Cronaca / Morbegno e bassa valle
Venerdì 03 Luglio 2026
Morbegno, Polizia locale smentisce il pedinamento molesto
Nessun riscontro oggettivo alle segnalazioni Facebook. Gli accertamenti tramite videosorveglianza hanno escluso situazioni di pericolo
Lettura 1 min.Morbegno
Concluse le verifiche sul presunto episodio di “pedinamento molesto” segnalato sui canali social da una donna del posto: le verifiche svolte non hanno riscontrato situazioni di pericolo e le forze dell’ordine rassicurano la comunità. I fatti risalgono allo scorso 6 maggio: sui social network Facebook una donna residente a Morbegno aveva segnalato mediante post uno spiacevole episodio del pomeriggio precedente nel comune della Bassa Valtellina.
In particolare, la donna, che stava attraversando da sola, a piedi, le vie cittadine, aveva segnalato di essere stata prima infastidita, poi schernita e infine seguita da un nutrito gruppo di giovani ragazzi sconosciuti apparentemente minorenni. La donna si lamentava sui social di avere provato disagio e insicurezza per l’esperienza vissuta. Il post, ripreso e rilanciato da alcuni media, ha attirato l’attenzione del comando della Polizia locale Bassa Valtellina che ha svolto gli accertamenti necessari per accertare la puntuale e completa ricostruzione dei fatti.

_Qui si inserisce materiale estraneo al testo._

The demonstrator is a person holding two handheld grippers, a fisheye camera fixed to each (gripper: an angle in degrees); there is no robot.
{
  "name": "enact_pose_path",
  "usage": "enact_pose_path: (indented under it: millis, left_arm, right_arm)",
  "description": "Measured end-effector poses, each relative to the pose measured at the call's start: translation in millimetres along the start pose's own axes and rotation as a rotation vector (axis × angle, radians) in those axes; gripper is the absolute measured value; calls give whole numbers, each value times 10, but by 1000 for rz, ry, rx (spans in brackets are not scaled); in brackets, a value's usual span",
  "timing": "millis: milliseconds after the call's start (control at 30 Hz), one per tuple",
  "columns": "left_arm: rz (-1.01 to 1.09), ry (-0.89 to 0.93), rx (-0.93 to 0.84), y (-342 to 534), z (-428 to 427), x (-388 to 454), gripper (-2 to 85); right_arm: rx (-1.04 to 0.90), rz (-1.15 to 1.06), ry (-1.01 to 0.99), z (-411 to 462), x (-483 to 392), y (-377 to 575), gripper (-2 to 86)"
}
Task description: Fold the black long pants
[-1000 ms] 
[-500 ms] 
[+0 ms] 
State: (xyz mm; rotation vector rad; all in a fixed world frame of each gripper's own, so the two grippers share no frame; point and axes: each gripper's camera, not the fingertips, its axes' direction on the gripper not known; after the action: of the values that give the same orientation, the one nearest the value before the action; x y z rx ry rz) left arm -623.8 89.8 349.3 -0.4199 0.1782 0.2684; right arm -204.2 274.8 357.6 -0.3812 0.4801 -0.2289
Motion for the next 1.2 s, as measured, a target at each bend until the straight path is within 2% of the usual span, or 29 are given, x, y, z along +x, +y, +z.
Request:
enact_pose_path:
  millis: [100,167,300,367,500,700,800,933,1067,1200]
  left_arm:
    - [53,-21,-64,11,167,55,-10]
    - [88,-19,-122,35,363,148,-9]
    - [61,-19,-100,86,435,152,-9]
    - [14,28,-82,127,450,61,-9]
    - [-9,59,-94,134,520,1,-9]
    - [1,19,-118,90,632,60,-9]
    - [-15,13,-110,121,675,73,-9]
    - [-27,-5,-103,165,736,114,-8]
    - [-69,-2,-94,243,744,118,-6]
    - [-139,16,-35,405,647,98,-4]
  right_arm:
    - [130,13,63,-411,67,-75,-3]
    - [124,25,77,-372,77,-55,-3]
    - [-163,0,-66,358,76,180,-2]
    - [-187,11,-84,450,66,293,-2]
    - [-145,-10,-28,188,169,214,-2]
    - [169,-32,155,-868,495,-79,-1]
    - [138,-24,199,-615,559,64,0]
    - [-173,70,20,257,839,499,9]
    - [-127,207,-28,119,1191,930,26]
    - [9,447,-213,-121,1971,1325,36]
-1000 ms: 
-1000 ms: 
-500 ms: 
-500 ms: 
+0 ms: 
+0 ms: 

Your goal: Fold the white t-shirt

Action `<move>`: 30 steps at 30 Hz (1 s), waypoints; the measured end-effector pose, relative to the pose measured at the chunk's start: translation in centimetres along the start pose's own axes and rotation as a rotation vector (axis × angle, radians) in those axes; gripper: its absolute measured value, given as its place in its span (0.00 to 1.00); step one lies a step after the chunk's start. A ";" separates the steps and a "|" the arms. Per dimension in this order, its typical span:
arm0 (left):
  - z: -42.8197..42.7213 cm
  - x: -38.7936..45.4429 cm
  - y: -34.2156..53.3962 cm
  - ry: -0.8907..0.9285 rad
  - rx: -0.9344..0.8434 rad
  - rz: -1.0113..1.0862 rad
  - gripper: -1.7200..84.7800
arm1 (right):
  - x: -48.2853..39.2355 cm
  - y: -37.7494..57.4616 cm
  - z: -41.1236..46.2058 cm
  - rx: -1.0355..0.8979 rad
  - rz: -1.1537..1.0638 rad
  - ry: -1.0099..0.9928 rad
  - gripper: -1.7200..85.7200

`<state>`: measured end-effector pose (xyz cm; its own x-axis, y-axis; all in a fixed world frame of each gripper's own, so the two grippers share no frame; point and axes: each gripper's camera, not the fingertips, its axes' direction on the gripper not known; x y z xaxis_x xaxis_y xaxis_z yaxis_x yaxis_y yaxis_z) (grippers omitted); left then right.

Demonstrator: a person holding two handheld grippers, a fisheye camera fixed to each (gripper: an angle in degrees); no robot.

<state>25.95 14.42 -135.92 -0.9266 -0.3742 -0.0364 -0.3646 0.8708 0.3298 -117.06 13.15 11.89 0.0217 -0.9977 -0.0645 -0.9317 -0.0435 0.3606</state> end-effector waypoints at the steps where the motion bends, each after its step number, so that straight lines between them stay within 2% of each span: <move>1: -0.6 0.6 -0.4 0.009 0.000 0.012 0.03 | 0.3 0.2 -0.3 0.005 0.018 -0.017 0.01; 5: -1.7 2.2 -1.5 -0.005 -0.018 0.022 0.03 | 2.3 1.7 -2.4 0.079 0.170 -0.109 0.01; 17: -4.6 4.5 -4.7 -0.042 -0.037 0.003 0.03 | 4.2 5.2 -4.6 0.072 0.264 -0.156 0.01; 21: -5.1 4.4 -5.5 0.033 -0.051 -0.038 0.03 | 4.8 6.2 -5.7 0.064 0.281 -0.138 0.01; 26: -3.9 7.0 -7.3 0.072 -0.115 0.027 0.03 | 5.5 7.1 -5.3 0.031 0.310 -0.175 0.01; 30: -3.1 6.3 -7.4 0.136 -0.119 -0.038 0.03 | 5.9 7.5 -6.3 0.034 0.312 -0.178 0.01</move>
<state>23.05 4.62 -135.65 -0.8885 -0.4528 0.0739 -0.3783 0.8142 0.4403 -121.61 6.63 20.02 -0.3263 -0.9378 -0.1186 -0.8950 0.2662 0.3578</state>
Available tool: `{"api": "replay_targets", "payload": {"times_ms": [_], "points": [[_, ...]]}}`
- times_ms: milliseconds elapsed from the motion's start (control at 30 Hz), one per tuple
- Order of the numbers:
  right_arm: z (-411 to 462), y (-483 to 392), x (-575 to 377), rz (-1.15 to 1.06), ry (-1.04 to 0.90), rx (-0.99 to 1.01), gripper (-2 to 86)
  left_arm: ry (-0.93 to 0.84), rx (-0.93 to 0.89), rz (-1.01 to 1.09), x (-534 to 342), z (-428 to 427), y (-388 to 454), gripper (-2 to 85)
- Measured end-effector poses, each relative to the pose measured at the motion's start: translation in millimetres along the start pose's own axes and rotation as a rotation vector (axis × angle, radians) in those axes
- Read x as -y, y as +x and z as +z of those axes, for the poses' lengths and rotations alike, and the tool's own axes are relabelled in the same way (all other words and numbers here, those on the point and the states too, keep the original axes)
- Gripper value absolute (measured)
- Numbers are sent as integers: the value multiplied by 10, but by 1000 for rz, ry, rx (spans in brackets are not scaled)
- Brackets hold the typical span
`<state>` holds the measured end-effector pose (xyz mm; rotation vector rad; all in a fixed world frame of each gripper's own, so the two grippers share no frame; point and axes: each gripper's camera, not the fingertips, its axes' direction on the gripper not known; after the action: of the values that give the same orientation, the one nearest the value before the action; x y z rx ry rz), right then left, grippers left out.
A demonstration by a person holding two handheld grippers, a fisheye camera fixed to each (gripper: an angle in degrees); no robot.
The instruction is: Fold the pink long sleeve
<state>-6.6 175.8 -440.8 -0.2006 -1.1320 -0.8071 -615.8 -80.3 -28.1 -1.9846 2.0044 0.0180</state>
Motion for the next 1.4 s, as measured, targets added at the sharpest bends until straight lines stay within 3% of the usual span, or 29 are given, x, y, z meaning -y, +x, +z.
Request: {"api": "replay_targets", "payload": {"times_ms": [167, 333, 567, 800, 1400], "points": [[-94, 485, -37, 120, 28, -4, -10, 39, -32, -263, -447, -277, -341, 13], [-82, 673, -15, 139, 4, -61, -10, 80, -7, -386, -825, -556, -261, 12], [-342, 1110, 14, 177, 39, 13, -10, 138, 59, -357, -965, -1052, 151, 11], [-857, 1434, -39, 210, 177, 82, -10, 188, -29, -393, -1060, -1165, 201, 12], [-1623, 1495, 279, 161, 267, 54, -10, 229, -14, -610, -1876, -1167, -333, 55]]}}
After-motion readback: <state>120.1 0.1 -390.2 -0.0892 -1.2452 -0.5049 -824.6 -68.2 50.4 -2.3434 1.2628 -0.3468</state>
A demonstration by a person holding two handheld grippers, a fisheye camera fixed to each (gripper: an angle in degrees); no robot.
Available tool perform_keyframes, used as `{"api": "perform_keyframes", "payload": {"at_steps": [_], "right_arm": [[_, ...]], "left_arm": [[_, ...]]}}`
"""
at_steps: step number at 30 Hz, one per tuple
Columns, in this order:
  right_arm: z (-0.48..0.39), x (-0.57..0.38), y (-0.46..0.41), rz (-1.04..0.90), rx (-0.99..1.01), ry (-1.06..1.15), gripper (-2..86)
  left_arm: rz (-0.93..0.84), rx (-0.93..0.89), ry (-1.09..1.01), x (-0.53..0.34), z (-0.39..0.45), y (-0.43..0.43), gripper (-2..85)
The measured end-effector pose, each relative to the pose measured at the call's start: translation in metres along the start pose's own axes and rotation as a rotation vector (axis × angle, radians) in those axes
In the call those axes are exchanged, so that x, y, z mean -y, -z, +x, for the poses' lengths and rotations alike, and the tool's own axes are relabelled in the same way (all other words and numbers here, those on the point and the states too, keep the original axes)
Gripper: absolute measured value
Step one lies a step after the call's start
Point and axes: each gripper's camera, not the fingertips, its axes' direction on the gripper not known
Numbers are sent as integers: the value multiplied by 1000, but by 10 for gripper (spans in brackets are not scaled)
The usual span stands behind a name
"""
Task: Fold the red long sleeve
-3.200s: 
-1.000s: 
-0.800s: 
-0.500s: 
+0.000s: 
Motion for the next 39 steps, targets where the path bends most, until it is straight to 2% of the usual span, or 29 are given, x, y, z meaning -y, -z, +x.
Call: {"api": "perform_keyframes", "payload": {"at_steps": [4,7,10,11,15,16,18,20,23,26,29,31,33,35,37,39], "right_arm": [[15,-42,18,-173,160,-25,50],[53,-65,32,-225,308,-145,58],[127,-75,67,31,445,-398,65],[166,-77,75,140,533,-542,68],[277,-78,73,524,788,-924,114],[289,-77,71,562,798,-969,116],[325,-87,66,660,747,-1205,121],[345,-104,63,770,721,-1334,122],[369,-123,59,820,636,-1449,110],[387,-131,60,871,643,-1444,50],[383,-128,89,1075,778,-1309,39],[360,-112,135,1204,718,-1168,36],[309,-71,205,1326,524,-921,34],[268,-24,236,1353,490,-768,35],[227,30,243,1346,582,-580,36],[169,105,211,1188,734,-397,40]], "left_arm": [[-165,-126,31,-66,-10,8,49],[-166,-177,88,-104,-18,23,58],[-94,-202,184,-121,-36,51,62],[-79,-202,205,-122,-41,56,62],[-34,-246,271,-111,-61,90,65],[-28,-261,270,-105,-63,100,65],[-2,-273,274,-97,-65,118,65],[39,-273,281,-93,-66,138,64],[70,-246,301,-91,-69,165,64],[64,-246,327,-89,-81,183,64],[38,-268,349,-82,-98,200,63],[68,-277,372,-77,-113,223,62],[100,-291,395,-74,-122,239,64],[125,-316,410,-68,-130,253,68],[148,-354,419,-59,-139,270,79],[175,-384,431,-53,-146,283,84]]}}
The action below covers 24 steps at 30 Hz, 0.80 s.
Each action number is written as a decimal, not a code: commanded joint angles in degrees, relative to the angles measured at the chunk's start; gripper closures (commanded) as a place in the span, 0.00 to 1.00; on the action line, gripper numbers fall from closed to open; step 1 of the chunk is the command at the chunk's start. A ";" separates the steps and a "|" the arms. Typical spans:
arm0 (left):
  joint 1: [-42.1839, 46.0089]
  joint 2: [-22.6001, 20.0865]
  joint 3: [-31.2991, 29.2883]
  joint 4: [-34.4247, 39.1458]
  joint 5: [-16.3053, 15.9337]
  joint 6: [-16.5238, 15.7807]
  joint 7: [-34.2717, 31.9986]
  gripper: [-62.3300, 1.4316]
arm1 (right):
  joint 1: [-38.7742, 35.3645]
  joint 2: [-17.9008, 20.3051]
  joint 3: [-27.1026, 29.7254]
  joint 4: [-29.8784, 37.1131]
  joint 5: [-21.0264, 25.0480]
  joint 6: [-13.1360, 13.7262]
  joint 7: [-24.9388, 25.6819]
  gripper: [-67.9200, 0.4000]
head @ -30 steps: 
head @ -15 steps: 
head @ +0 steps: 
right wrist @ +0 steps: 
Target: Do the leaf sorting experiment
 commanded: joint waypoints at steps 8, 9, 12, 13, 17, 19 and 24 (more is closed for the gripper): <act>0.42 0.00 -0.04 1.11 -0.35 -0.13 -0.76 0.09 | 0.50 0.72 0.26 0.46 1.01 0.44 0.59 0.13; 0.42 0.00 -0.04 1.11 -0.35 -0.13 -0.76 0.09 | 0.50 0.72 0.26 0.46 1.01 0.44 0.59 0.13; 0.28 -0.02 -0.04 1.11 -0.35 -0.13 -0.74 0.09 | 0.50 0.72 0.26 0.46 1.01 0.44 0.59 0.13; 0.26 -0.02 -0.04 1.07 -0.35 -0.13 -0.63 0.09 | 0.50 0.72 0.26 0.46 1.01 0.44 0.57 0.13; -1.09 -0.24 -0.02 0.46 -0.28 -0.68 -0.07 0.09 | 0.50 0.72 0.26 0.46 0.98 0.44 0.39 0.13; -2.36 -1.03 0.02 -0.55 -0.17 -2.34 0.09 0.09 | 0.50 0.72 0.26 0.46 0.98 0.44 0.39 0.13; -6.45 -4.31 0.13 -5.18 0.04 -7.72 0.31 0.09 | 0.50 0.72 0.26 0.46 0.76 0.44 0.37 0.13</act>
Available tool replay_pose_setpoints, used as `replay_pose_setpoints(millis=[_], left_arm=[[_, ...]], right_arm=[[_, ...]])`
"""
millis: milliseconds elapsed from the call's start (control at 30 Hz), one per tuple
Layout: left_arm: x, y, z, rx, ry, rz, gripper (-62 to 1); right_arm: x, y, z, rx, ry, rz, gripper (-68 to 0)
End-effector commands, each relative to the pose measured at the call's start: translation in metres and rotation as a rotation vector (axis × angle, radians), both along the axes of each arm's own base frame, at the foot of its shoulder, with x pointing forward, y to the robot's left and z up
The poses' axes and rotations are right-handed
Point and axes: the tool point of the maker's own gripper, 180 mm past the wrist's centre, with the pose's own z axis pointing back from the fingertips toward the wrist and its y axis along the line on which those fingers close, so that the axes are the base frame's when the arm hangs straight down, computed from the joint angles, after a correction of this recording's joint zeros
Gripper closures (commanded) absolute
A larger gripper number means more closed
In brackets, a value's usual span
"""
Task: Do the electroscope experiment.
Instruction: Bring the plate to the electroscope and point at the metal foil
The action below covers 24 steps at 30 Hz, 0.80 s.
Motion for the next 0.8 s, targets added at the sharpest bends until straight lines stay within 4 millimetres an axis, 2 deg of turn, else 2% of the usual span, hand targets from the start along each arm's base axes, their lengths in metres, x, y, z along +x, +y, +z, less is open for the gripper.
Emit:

L’esito delle attività svolte è stato riferito alla Procura della Repubblica di Sondrio. Dagli accertamenti, svolti anche con il supporto degli impianti pubblici e privati di videosorveglianza, «non sono emersi elementi oggettivi di riscontro alla ricostruzione inizialmente prospettata sul social network, sia con riferimento alla presenza del gruppo di giovani ragazzi, sia con riferimento a condotte e comportamenti molesti» - precisa il vice commissario della Polizia locale morbegnese Mauro Quadroni. Il comando di Polizia locale della Bassa Valtellina ribadisce che ogni segnalazione, diretta e/o indiretta, proveniente dai cittadini «è valutata con la dovuta attenzione e tempestività al fine di garantire la tutela della sicurezza dell’intera comunità. In presenza di situazioni ritenute sospette o potenzialmente pericolose, si rinnova l’invito per l’intera cittadinanza a rivolgersi alla Procura della Repubblica di Sondrio o alle forze di Polizia, senza esitazione, per l’immediata attivazione delle verifiche e degli interventi previsti dalla legge».